New Arctic icebreaker to be named after Diefenbaker
Canada's new state-of-the-art Arctic icebreaker will be named after former Conservative prime minister John Diefenbaker, Prime Minister Stephen Harper announced Thursday in Inuvik, N.W.T.
The $720-million John G. Diefenbaker, to be brought into service in 2017, will replace the current flagship icebreaker named for former prime minister Louis St-Laurent, a Liberal.
Standing in an Inuvik park, Harper invoked the memory Diefenbaker, who stood on the same spot to dedicate the newly built town in 1961.
"The building of Canada's new polar-class icebreaker — the largest, most powerful icebreaker Canada will ever have owned — will harness the energy and expertise of the coast guard, Canadian shipbuilders and all the communities that support these institutions," Harper said.
"I can think of no better name for the ship than the man who stood a few metres away from where I am standing today: John George Diefenbaker.
"He understood that to truly fulfill our national dream, we must accept the challenges and seize the opportunities presented by our North."
Harper is in the North this week to promote his Arctic sovereignty strategy. On Wednesday, he promised it will become mandatory for all large ships sailing into the Northwest Passage and Canada's other Arctic waterways to report to the Canadian Coast Guard.
Northerners hoped for infrastructure
He also said he wants to toughen environmental regulations in Arctic seas by expanding the range of the country's anti-pollution legislation.
Many northerners were disappointed that Harper did not announce funding for such things as roads and a port, feeling his announcements offered few benefits for people who live in the North.
Cece McCauley flew from Norman Wells to speak to Harper about what is needed in the North.

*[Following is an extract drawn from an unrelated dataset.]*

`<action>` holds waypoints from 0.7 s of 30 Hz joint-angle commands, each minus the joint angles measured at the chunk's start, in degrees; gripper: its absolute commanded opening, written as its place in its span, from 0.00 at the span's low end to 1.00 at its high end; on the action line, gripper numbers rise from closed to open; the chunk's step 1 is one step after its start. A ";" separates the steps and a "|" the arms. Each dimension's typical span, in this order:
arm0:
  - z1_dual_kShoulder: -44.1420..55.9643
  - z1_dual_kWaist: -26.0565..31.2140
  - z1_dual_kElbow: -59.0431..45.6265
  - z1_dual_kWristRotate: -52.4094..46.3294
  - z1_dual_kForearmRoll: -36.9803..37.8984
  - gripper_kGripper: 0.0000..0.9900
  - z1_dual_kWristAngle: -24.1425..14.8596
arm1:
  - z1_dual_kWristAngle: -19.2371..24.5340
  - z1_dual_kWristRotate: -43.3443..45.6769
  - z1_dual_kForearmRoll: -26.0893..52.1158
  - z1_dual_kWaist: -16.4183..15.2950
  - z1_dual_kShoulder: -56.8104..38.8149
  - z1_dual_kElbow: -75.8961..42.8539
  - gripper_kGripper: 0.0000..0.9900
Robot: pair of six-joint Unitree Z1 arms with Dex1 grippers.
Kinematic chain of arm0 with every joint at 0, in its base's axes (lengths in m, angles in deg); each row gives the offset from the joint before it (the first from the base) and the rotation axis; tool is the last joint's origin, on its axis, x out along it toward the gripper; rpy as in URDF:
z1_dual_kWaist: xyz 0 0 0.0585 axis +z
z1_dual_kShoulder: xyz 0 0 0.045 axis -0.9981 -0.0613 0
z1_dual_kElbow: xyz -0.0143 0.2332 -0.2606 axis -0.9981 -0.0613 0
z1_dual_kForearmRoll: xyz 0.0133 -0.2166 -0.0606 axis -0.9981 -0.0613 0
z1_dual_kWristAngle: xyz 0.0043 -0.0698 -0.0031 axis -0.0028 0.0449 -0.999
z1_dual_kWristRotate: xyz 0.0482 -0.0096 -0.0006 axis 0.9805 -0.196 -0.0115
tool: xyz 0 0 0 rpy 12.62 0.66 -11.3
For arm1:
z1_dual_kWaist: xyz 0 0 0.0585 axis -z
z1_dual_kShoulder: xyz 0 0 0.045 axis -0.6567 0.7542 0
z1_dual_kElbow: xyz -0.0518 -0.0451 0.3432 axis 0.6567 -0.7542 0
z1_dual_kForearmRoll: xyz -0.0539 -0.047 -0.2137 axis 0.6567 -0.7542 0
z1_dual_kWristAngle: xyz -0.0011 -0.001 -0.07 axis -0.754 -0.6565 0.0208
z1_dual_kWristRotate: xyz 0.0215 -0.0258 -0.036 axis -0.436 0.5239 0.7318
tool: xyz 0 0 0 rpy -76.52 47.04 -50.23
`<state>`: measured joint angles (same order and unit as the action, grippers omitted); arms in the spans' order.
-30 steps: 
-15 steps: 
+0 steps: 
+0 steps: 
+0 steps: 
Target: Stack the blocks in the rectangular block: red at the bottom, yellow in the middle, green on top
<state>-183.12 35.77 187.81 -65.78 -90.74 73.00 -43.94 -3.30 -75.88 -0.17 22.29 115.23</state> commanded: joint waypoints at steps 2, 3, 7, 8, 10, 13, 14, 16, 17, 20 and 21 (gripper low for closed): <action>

She didn't get a chance to speak to him, after waiting in the park where the prime minister made his speech.
"I had to fly here. I spent almost $800 dollars to come here. I'm so disappointed," she said.
McCauley was amazed to learn that the general public was not invited to meet Harper at any of the events during his three-day tour.
"Well, at least we thought he'd have one town hall meeting where the average little person could ask a question. It's really disgusting," she said.
McCauley said she wanted to tell Harper that the Delta region needs a road from Inuvik to Tuktoyaktuk, and a bigger military presence in the Arctic.
Inuvialuit Regional Corporation CEO Nellie Cournoyea did get to meet Harper.
She said she had hoped Harper's visit would focus more on the needs of northern communities.
"We would like to have had more definite support for infrastructure funding, like for roads or port facilities, or shore erosions. Anything that would help us immediately," Cournoyea said.
Mary Simon, head of the national Inuit group Inuit Tapiriit Kanatami, said more attention needs to be paid to the people who live in the North.
"We're not saying we don't welcome more federal infrastructure military development," she said. But if the Conservatives want to see the North develop, she said, they have to look at "the human dimension.
"If we're not going to get our kids through school, the involvement of Inuit in economic development will continue to be slow," Simon said.
Harper will leave the North late Thursday.